Task objective >>
Using the listing beneath this task, count the lines with the word "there" and write only the result.

Information supplied >>
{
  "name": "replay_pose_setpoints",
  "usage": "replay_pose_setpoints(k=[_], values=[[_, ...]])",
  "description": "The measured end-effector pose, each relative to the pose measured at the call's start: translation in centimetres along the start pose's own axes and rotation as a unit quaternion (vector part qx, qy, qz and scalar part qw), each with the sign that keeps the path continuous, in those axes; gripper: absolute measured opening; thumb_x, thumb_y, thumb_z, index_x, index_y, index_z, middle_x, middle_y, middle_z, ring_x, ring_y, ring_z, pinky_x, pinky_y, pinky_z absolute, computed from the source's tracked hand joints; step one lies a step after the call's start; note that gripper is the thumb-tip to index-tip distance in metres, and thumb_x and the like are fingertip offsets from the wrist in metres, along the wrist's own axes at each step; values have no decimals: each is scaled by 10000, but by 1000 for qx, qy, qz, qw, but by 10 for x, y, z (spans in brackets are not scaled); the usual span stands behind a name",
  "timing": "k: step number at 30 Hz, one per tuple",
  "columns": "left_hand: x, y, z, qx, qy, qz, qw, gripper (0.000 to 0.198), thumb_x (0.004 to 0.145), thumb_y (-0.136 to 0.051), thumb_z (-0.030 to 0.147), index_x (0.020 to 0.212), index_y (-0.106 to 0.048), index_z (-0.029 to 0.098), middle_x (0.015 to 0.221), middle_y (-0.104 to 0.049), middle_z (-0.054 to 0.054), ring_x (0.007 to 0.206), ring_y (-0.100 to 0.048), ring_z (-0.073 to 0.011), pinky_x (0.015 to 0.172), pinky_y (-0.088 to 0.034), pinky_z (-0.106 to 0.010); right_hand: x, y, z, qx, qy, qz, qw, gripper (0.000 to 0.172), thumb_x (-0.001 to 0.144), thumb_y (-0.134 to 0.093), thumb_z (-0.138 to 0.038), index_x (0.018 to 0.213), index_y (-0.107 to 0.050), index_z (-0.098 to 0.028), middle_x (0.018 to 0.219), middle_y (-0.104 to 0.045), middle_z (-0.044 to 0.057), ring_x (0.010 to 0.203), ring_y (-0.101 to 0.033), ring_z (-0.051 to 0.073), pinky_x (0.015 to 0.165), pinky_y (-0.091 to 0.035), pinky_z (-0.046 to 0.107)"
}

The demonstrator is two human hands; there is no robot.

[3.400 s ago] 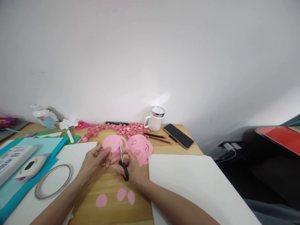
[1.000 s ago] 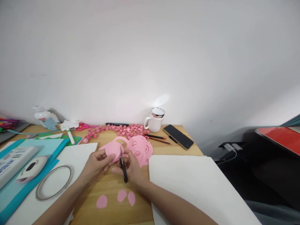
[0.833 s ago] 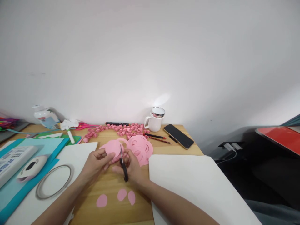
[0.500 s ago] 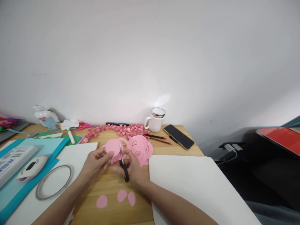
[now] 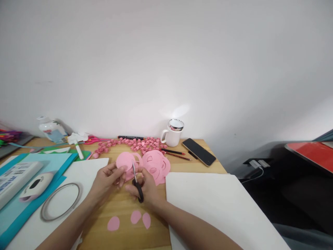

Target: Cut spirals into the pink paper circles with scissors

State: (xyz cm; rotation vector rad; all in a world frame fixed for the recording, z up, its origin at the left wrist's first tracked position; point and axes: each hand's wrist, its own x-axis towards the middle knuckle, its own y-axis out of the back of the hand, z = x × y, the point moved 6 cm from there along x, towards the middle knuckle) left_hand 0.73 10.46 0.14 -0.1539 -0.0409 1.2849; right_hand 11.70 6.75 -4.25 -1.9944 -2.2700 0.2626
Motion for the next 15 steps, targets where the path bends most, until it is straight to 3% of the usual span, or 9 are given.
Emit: replay_pose_setpoints(k=[3, 8, 15], values=[[-1, -5, -1, -3, 8, -18, 1000, 217, 657, -691, 321, 603, -580, 142, 415, -542, 40, 338, -429, -58, 371, -310, -170, 0, -1, 2, 6, 9, -10, 1000, 418, 621, -719, -352, 872, -413, -217, 504, -452, -116, 348, -380, 46, 346, -340, 156], [-2, -1, -1, 7, -3, 9, 1000, 262, 660, -683, 303, 509, -549, 136, 372, -496, 47, 341, -383, -46, 374, -288, -167, -1, -3, 5, -18, 12, -49, 999, 447, 620, -741, -362, 910, -437, -210, 538, -475, -99, 397, -411, 60, 383, -346, 166], [-2, -2, -5, 86, -3, -21, 996, 242, 658, -676, 309, 527, -568, 136, 344, -453, 63, 335, -353, -45, 363, -247, -169, -2, -2, -9, 5, 61, -44, 997, 495, 548, -806, -331, 875, -462, -193, 637, -492, -59, 541, -445, 88, 479, -333, 190]])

Solution to this problem >>
2